Step by step: place a recommended reorder
- Open the recommendations view and find the Recommended PO you want to place.
- Confirm the supplier, destination, quantity, and ETA look right.
- If your team requires it, Ask for approval, then Accept once signed off.
- Click Sync to ERP and confirm. The status moves to a real placed status like Pending Receipt.
- As goods move, track the line: Open shrinks, In shipping rises, then Received grows until the order is complete.
Example
You place a PO line for 500 units. Over the next few weeks:- 200 arrive at the warehouse → Received = 200.

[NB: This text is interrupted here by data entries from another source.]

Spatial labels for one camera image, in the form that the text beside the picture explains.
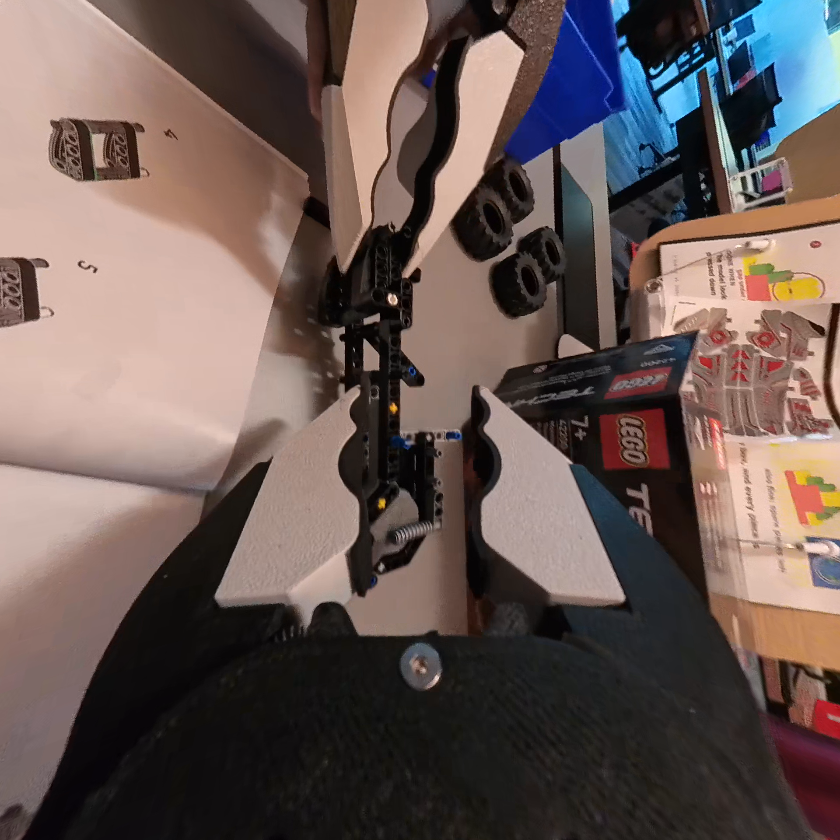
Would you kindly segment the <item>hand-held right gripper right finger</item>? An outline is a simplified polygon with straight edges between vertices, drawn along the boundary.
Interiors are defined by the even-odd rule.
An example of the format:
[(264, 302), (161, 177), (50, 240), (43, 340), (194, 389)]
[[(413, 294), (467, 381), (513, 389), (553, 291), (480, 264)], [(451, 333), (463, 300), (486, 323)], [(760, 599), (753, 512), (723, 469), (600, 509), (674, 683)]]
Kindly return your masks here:
[(477, 598), (612, 607), (626, 596), (572, 463), (486, 387), (471, 393), (467, 573)]

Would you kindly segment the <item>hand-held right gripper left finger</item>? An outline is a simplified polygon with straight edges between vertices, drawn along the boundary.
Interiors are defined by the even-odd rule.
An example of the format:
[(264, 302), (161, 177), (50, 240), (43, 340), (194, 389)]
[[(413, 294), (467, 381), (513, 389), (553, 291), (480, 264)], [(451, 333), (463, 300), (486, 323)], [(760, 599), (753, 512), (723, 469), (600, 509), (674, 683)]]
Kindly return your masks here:
[(270, 461), (215, 593), (223, 608), (346, 606), (350, 560), (369, 558), (359, 456), (370, 387), (350, 388)]

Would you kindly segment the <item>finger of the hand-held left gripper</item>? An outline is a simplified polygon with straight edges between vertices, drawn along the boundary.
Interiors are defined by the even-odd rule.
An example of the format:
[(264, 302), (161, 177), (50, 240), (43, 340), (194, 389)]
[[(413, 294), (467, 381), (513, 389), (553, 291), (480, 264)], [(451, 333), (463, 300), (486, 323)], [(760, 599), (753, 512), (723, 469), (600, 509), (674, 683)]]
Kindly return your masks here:
[(523, 57), (503, 29), (454, 39), (445, 49), (427, 106), (434, 132), (397, 237), (404, 277), (420, 267), (483, 175)]
[(335, 261), (348, 274), (374, 218), (391, 156), (396, 94), (424, 50), (425, 1), (327, 1), (321, 93), (328, 210)]

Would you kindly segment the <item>black grey toy brick chassis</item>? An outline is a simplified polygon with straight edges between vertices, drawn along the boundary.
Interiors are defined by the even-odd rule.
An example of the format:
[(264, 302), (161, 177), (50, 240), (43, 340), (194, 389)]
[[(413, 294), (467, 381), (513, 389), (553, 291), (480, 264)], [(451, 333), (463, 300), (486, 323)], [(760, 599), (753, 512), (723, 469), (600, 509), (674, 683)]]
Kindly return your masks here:
[[(325, 276), (319, 318), (341, 329), (343, 384), (353, 398), (353, 430), (339, 454), (339, 476), (359, 515), (359, 534), (348, 553), (350, 587), (364, 596), (384, 574), (413, 559), (425, 538), (444, 524), (445, 494), (438, 476), (445, 433), (408, 437), (402, 430), (403, 386), (419, 388), (424, 375), (403, 351), (403, 332), (413, 325), (413, 297), (421, 275), (404, 271), (406, 237), (392, 226), (373, 228), (345, 271), (334, 260)], [(377, 560), (372, 527), (404, 491), (416, 519), (388, 527), (395, 553)]]

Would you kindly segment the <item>blue plastic bin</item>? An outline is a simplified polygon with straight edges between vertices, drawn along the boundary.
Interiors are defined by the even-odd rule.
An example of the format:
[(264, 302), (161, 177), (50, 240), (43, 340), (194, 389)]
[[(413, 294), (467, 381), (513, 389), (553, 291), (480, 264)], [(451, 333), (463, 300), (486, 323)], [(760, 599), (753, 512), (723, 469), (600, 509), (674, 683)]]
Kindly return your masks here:
[(552, 59), (505, 152), (526, 164), (624, 107), (612, 3), (567, 2)]

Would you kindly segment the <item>black toy set box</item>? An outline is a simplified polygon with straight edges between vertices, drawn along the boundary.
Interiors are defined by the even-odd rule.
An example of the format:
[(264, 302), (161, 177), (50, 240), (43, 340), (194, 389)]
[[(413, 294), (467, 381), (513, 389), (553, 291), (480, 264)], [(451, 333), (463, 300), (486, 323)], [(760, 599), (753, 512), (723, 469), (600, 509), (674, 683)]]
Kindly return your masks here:
[(495, 395), (587, 468), (707, 599), (679, 391), (697, 332), (504, 374)]

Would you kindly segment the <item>white printed instruction sheet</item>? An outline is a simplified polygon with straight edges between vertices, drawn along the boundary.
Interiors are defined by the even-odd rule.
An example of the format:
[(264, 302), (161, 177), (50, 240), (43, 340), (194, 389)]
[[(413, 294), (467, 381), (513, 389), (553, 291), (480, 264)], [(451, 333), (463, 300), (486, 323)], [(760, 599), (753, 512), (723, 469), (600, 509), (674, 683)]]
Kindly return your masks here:
[[(646, 285), (648, 338), (675, 335), (682, 301), (839, 302), (838, 221), (743, 237), (667, 243)], [(699, 404), (684, 380), (682, 394)], [(731, 496), (706, 560), (710, 588), (744, 601), (824, 614), (839, 610), (838, 438), (738, 437), (720, 422)]]

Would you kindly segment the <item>white instruction booklet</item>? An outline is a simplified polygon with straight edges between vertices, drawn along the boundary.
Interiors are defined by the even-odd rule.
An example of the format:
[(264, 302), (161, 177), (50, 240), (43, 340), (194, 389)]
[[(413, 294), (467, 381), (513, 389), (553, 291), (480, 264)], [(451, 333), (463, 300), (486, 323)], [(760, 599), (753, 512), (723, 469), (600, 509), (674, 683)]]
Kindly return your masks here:
[(235, 448), (308, 178), (88, 2), (1, 8), (2, 835)]

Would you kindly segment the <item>red grey sticker sheet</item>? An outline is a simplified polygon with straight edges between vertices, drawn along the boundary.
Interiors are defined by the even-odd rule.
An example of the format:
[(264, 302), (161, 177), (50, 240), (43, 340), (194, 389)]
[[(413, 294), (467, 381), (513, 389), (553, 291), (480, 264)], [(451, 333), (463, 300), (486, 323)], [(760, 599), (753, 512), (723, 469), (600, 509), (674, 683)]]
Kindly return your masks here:
[(738, 437), (838, 438), (838, 304), (682, 301), (696, 333), (688, 384)]

- 100 are dispatched and on the water → In shipping = 100.
- The rest is still outstanding with the supplier → Open = 200.
Tip: If a line lands too late for your plan, use Expedite to pull the ETA earlier; if it lands too early, Defer it. And watch Open — that is the quantity still under your control before it ships. See Finished-good planning, Cash Requirements, and Suppliers & co-manufacturers.